Special interest politics is a simple game. A hundred people sit in a circle, each with his pocket full of pennies. A politician walks around the outside of the circle, taking a penny from each person. No one minds; who cares about a penny? When he has gotten all the way around the circle, the politician throws fifty cents down in front of one person, who is overjoyed at the unexpected windfall. The process is repeated, ending with a different person. After a hundred rounds everyone is a hundred cents poorer, fifty cents richer, and happy.

The problem is that when everyone gets a windfall, those pennies taken from the consumers add up quickly. It signals to businesses that instead of spending time and resources figuring out how to lower costs, they should spend more time and resources in Washington begging for handouts. It removes the incentive to become economically competitive.

Let’s take a look at how some of the winners selected by government officials are doing.  In September 2009 Vice President Joe Biden and Secretary of Energy Steven Chu participated in an event announcing a $535 million stimulus loan for solar-cell manufacturer Solyndra. Biden said:

This announcement today is part of the unprecedented investment this Administration is making in renewable energy and exactly what the Recovery Act is all about. … By investing in the infrastructure and technology of the future, we are not only creating jobs today, but laying the foundation for long-term growth in the 21st-century economy. (Emphasis added)

A little over a year later, what’s going on with Solyndra?
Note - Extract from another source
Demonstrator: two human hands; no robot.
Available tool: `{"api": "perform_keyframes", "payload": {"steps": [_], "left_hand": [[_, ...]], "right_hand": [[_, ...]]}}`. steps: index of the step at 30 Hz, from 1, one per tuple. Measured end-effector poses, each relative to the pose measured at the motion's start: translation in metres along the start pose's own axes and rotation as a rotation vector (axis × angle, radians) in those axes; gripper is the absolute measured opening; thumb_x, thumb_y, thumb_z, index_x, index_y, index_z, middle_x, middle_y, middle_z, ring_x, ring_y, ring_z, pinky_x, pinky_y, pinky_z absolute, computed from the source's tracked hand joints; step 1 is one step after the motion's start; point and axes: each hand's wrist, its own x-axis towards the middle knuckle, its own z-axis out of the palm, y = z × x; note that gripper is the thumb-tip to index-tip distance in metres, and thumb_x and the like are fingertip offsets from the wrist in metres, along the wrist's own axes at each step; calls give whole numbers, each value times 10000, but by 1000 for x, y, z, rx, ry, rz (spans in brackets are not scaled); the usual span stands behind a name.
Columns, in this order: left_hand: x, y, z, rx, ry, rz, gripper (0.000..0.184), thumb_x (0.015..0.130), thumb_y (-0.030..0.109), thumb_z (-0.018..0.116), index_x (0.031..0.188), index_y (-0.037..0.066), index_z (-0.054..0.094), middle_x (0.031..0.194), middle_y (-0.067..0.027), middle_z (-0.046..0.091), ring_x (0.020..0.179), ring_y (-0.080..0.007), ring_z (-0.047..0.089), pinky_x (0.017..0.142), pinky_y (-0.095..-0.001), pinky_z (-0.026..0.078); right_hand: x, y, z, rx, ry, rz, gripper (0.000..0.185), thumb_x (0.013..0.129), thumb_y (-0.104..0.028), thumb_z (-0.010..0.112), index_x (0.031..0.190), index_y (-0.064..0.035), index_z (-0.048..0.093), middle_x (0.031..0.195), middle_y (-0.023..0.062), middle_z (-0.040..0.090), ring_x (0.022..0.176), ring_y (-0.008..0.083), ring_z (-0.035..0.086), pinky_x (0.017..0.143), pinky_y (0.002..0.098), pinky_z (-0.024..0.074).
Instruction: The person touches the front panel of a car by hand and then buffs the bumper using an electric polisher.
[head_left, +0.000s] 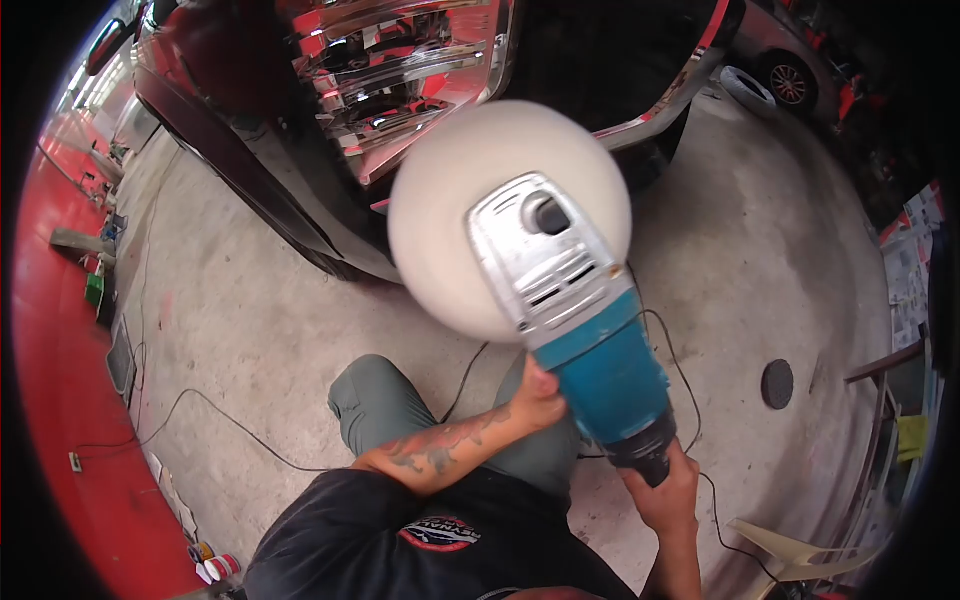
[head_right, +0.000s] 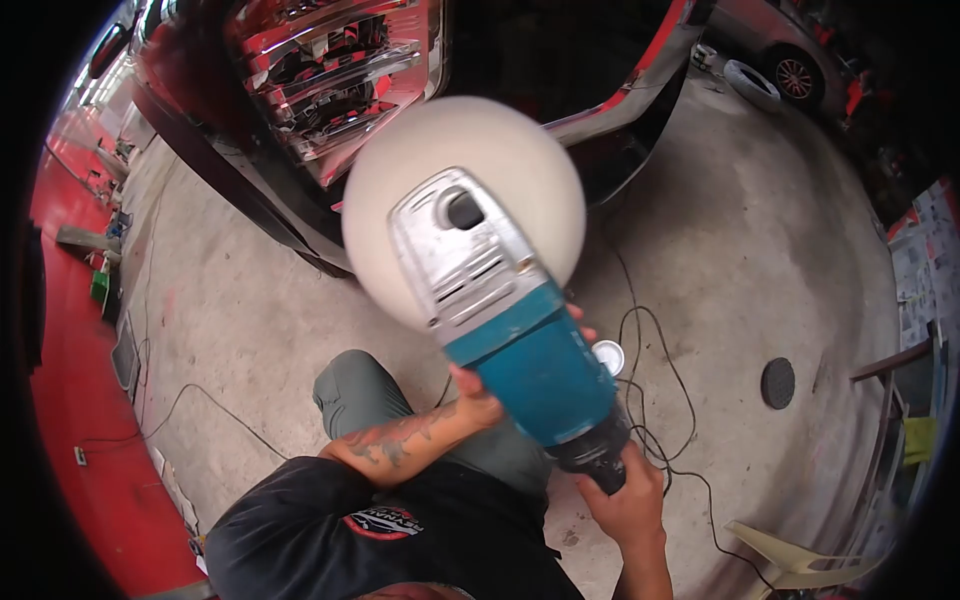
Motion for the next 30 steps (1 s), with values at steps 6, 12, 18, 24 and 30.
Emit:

The solar manufacturer is closing its first factory in Fremont, California only weeks after opening its second .  George Avalos of the Oakland Tribune writes, “The moves mean that instead of having 2,000 workers in Fremont, Solyndra will cap its work force at 1,000, which is about the current level. Solyndra also will, over the next several weeks, eliminate 155 to 175 jobs in Fremont. That includes 135 contract employees and 20 to 40 full-time workers.”  Part of the reason: “Investors are backing away from capital-intensive cleantech now and instead looking to cheaper companies.”

And then there’s this from The Hill: “The wind power industry’s main trade group said Friday that growth has slowed to its lowest level in years—data the group called proof Congress should approve a nationwide renewable power standard.”

So after receiving stimulus funds and special tax incentives, the wind industry struggles to remain cost competitive. And that’s a sign for our government to mandate that a certain percentage of our electricity come from this energy source? In effect, that’s a mandate for higher energy prices; otherwise, it wouldn’t need the mandate.

Subsidies for clean coal, oil, nuclear, and natural gas are no different. Energy industries should be freed from all government subsidies. This would allow companies to rely on innovation and efficiency, not taxpayer handouts, to remain competitive.  In such a scenario, the businesses who deserve to win  will  by means of higher profits and the consumer reaps the benfits by having the cheapest energy available.